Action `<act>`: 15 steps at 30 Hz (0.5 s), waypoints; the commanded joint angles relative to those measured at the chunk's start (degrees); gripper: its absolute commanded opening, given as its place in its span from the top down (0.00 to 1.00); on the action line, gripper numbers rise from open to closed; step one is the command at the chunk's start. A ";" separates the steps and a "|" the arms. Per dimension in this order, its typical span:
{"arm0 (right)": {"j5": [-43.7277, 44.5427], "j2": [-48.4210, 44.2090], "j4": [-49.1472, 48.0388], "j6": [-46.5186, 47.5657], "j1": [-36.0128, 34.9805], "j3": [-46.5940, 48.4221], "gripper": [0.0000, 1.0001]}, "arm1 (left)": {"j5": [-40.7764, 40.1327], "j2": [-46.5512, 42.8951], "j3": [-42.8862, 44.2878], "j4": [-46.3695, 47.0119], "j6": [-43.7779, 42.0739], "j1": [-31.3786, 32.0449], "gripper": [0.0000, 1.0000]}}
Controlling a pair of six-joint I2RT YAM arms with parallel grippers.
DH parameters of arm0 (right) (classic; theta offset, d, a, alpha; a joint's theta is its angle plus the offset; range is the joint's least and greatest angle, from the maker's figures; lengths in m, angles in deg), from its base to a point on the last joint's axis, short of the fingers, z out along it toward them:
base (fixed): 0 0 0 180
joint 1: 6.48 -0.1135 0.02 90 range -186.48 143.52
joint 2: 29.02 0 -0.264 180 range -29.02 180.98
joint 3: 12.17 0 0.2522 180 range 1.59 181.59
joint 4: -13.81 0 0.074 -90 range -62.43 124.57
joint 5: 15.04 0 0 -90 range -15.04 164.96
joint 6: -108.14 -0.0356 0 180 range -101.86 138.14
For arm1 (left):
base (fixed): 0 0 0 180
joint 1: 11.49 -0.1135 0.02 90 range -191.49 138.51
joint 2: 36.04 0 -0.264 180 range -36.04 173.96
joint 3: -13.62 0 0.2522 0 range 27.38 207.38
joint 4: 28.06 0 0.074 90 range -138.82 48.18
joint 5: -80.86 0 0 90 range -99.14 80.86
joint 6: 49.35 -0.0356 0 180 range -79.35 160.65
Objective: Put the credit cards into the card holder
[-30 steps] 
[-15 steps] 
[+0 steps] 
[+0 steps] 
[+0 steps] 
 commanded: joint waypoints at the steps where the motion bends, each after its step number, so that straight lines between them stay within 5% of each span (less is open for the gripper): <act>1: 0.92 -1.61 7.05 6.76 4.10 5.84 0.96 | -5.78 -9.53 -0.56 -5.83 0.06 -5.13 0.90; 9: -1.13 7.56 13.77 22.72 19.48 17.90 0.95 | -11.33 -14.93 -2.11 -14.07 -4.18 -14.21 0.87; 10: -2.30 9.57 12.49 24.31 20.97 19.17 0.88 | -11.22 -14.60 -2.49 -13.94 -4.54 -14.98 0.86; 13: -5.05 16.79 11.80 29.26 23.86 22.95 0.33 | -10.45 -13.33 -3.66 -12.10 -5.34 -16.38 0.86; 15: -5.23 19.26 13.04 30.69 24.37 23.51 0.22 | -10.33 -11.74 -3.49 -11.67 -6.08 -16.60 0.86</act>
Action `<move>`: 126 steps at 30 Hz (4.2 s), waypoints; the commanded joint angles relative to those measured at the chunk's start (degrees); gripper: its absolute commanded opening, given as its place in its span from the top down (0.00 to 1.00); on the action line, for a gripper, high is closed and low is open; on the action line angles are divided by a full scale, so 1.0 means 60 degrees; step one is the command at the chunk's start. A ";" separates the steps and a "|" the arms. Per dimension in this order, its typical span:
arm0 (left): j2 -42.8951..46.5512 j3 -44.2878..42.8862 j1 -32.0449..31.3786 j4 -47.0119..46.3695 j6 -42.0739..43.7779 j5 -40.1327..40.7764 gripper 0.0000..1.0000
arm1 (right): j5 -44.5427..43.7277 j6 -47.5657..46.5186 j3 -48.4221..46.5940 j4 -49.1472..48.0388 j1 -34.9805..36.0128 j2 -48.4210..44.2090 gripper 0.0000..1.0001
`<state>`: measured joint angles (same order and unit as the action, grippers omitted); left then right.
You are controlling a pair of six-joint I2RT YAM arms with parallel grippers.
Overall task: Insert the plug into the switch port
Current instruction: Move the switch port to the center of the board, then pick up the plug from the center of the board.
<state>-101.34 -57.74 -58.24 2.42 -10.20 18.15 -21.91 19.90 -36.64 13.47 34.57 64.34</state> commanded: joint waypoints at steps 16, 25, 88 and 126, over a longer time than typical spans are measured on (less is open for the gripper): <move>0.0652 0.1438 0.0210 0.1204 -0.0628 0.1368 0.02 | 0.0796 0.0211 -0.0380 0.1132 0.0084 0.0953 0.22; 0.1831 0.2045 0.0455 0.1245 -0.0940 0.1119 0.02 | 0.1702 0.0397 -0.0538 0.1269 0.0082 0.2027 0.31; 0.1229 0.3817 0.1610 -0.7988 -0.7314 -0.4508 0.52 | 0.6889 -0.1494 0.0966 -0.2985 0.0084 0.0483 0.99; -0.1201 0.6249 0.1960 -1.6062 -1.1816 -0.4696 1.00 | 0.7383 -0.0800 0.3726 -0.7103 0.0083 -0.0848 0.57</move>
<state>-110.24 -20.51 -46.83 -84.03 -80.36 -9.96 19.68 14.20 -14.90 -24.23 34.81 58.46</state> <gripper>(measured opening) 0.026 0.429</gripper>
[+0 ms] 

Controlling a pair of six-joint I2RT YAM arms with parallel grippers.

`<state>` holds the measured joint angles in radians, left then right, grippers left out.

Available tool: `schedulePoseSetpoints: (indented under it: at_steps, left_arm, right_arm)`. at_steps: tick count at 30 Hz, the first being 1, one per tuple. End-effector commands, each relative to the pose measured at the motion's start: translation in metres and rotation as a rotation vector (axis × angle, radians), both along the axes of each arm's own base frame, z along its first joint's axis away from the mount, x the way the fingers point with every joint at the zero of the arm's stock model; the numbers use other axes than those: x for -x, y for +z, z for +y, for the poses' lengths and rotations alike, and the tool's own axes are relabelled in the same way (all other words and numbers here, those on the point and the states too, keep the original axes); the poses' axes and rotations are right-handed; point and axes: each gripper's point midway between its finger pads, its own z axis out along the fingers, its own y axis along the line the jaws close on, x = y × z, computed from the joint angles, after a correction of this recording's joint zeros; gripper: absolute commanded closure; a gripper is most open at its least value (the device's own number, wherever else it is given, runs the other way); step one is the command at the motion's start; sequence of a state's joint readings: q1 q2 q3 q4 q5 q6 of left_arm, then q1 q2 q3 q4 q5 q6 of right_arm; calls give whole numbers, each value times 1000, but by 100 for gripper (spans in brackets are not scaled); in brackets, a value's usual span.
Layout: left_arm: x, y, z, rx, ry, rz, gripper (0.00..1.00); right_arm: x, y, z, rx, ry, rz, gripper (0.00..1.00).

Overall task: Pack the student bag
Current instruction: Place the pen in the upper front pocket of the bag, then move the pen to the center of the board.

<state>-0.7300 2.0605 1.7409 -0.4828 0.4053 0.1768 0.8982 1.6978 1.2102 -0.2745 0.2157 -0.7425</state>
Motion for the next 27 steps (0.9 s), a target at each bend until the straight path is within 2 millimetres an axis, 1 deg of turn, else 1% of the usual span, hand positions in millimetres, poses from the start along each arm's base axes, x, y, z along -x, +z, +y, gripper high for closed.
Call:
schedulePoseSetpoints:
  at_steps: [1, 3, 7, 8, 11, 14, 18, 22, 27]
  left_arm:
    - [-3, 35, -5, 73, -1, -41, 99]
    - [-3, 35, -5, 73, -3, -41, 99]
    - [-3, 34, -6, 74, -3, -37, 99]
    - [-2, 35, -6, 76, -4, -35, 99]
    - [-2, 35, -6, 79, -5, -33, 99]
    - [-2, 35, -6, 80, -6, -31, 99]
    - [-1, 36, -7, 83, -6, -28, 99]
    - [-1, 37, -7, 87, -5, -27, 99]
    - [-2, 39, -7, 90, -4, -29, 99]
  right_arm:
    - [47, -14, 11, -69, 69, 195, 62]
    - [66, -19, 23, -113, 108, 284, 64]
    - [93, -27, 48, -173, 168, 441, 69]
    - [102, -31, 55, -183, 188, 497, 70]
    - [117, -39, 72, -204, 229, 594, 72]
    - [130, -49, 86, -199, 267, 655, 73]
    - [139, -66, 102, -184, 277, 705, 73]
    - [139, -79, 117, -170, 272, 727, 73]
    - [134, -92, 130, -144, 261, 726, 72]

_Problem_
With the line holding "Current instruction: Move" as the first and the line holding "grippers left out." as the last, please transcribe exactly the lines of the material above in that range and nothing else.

_Task output_
Current instruction: Move the switch port to the center of the board, then pick up the plug from the center of the board.
<state>-101.34 -57.74 -58.24 2.42 -10.20 18.15 -21.91 19.90 -36.64 13.47 34.57 64.34</state> commanded: joint waypoints at steps 16, 25, 88 and 126, over a longer time than typical spans are measured on (less is open for the gripper): <move>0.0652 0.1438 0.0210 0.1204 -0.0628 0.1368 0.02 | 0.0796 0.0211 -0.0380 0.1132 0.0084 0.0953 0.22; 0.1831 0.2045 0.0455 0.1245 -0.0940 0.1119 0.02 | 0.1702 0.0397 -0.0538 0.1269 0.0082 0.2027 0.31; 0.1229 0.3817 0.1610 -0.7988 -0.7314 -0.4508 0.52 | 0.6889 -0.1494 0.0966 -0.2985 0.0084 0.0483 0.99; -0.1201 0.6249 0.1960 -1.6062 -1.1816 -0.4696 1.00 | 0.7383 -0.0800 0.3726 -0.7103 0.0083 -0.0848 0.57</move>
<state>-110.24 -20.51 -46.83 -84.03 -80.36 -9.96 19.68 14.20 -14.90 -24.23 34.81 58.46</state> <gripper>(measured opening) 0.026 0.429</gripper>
[+0 ms] 

Controlling a pair of six-joint I2RT YAM arms with parallel grippers.

`<state>` holds the measured joint angles in radians, left then right, grippers left out.

Fully answered, the exercise is complete.